Howard's football team was the root of the difficulty. The black Bisons used to be the best team in the Colored Intercollegiate Athletic Association, but since scholarly President Mordecai Wyatt Johnson came in 1926 the administration has paid less attention to athletics. President Johnson thriftily abolished football training table, shaved the athletic budget to $10,000, hired progressively cheaper coaches until this year he got black Harry Payne, a onetime Howard quarterback, to work part-time for $900. Under Coach Payne the Bisons proceeded to lose every game, were held scoreless in four of them. Fortnight ago 3,000 spectators were waiting in the stands to see Howard play Virginia Union when an announcer ran breathless onto the field with the news that the Bisons had quietly walked out on the game.
Found at a local Negro theatre enjoying the cinema Down the Stretch, the team announced that they would not go back to work without better food and more financial consideration. Some of them said they had been training on wieners. Howard's students marched out of their classrooms on a sympathy strike. Thereupon Howard canceled the annual Big Game of Negro football, Howard v. Lincoln University (Chester Co., Pa.), scheduled to be played in Washington on Thanksgiving Day.

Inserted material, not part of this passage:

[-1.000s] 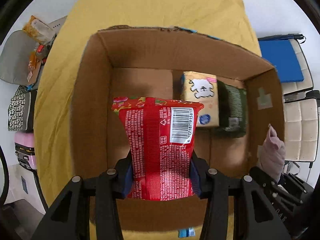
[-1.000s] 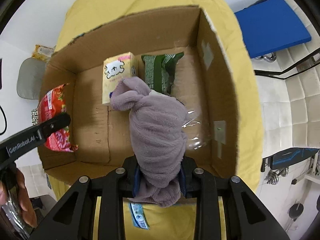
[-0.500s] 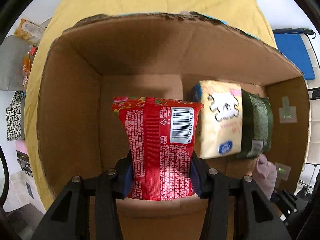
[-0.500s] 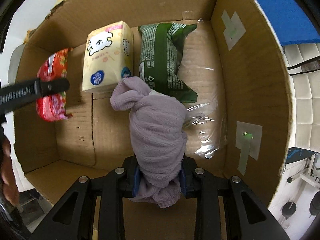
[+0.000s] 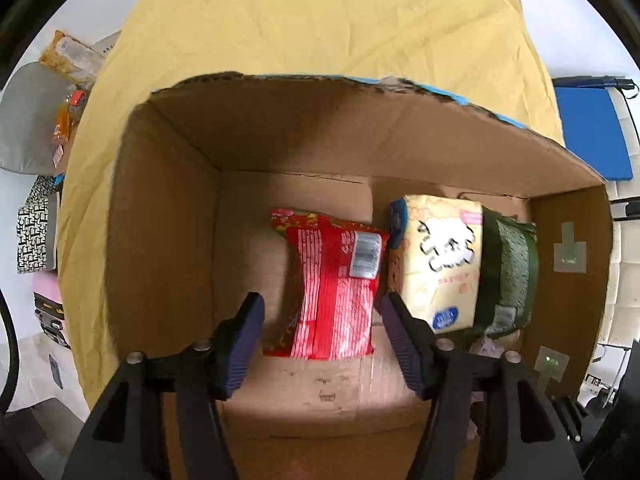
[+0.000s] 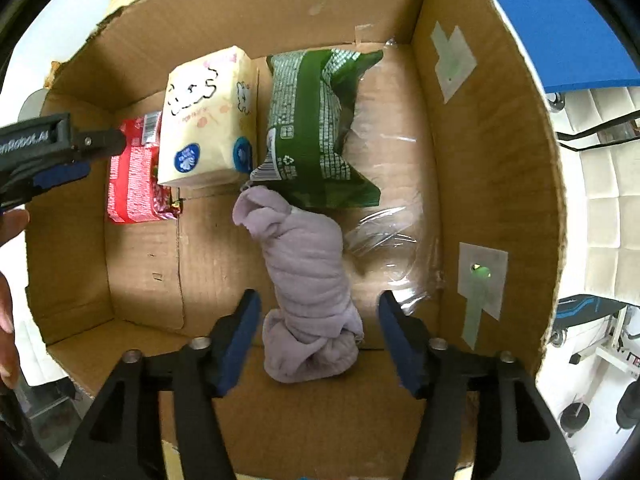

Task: Organize soft objects
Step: 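Open both tools to release the items and lift away, then grasp the orange panda snack bag with the left tool while the right tool grasps the blue stick package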

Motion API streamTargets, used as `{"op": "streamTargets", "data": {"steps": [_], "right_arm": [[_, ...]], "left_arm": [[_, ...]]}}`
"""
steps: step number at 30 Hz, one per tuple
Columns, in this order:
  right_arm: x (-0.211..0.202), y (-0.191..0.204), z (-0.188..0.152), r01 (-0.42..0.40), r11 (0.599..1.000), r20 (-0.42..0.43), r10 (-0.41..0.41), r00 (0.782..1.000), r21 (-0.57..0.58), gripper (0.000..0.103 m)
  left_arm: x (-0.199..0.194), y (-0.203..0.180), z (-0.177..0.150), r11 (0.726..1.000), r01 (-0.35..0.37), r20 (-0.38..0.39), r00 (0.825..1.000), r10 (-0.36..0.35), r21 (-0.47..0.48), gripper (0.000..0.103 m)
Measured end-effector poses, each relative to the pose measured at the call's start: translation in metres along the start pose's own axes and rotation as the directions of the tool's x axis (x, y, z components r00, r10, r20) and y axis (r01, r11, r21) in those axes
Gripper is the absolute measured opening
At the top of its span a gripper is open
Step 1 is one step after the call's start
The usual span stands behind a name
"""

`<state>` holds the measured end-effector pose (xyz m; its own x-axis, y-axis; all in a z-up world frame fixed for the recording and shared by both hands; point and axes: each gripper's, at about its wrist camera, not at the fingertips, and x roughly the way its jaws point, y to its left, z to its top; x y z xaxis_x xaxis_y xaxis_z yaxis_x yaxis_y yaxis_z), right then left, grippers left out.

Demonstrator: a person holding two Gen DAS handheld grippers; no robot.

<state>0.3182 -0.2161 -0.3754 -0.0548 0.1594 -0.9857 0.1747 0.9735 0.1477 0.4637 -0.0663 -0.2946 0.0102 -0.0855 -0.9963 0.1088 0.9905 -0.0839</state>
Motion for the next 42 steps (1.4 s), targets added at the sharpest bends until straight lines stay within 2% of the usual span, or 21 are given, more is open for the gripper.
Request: {"op": "streamTargets", "data": {"steps": [2, 5, 6, 7, 10, 12, 22, 27, 33, 37, 42], "right_arm": [[-0.006, 0.003, -0.004, -0.011, 1.0, 0.007, 0.011, 1.0, -0.003, 0.075], [-0.026, 0.012, -0.001, -0.012, 1.0, 0.024, 0.012, 1.0, -0.012, 0.087], [-0.029, 0.014, -0.002, -0.01, 1.0, 0.029, 0.01, 1.0, -0.015, 0.095], [-0.032, 0.015, -0.005, -0.012, 1.0, 0.034, 0.013, 0.999, -0.018, 0.097], [-0.043, 0.021, -0.007, 0.002, 1.0, 0.071, 0.0, 0.997, -0.027, 0.099], [-0.051, 0.026, -0.012, 0.014, 0.999, 0.093, -0.011, 0.996, -0.031, 0.101], [-0.11, 0.021, -0.05, 0.071, 0.996, 0.188, -0.061, 0.98, -0.047, 0.103], [-0.136, 0.023, -0.073, 0.08, 0.996, 0.252, -0.066, 0.966, -0.043, 0.103], [-0.164, 0.019, -0.103, 0.104, 0.994, 0.313, -0.086, 0.946, -0.042, 0.103], [-0.186, 0.017, -0.12, 0.11, 0.993, 0.367, -0.091, 0.926, -0.032, 0.103], [-0.204, 0.02, -0.136, 0.093, 0.995, 0.386, -0.07, 0.92, -0.042, 0.103]], "left_arm": [[-0.009, 0.0, -0.006, 1.0, 0.002, 0.009, 1.0, -0.002, 0.008, 0.065], [-0.026, -0.002, -0.025, 1.0, -0.013, 0.04, 0.999, 0.012, 0.018, 0.068], [-0.031, -0.002, -0.031, 1.0, -0.02, 0.052, 0.998, 0.019, 0.019, 0.074], [-0.034, -0.003, -0.037, 1.0, -0.026, 0.062, 0.998, 0.025, 0.018, 0.082], [-0.052, 0.008, -0.05, 0.999, -0.039, 0.086, 0.996, 0.037, 0.017, 0.095], [-0.058, 0.011, -0.065, 0.999, -0.04, 0.102, 0.994, 0.039, 0.013, 0.099], [-0.105, 0.001, -0.119, 0.998, -0.056, 0.213, 0.976, 0.047, 0.034, 0.1], [-0.129, -0.005, -0.149, 0.997, -0.067, 0.263, 0.963, 0.051, 0.05, 0.1], [-0.16, -0.006, -0.184, 0.998, -0.043, 0.312, 0.95, 0.027, 0.046, 0.1], [-0.178, -0.006, -0.2, 0.998, -0.038, 0.34, 0.94, 0.018, 0.051, 0.1], [-0.193, -0.001, -0.211, 0.999, -0.037, 0.366, 0.93, 0.022, 0.033, 0.1]]}}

Back last week from a Y. M. C. A. meeting in Indianapolis sped harried President Mordecai Johnson, persuaded the strikers to call a truce while he considered their demands: 1) better football equipment, 2) jobs for the team payable in board, 3) a football training table and dietitian, 4) an experienced full-time coach, 5) a team physician and trainer. Said a football spokesman, called upon to explain the Virginia Union desertion: "We were too hungry to get in there and battle those big country boys full of ham and kale. . . . Now this Lincoln team, they got a training table and eat good. ... All the fellows want to play in this game. It's a big traditional game, but dawgone, we can't play if we don't get something to eat." At week's end the sympathetic strikers were back in class but Mordecai Johnson and the Bisons remained in deadlock.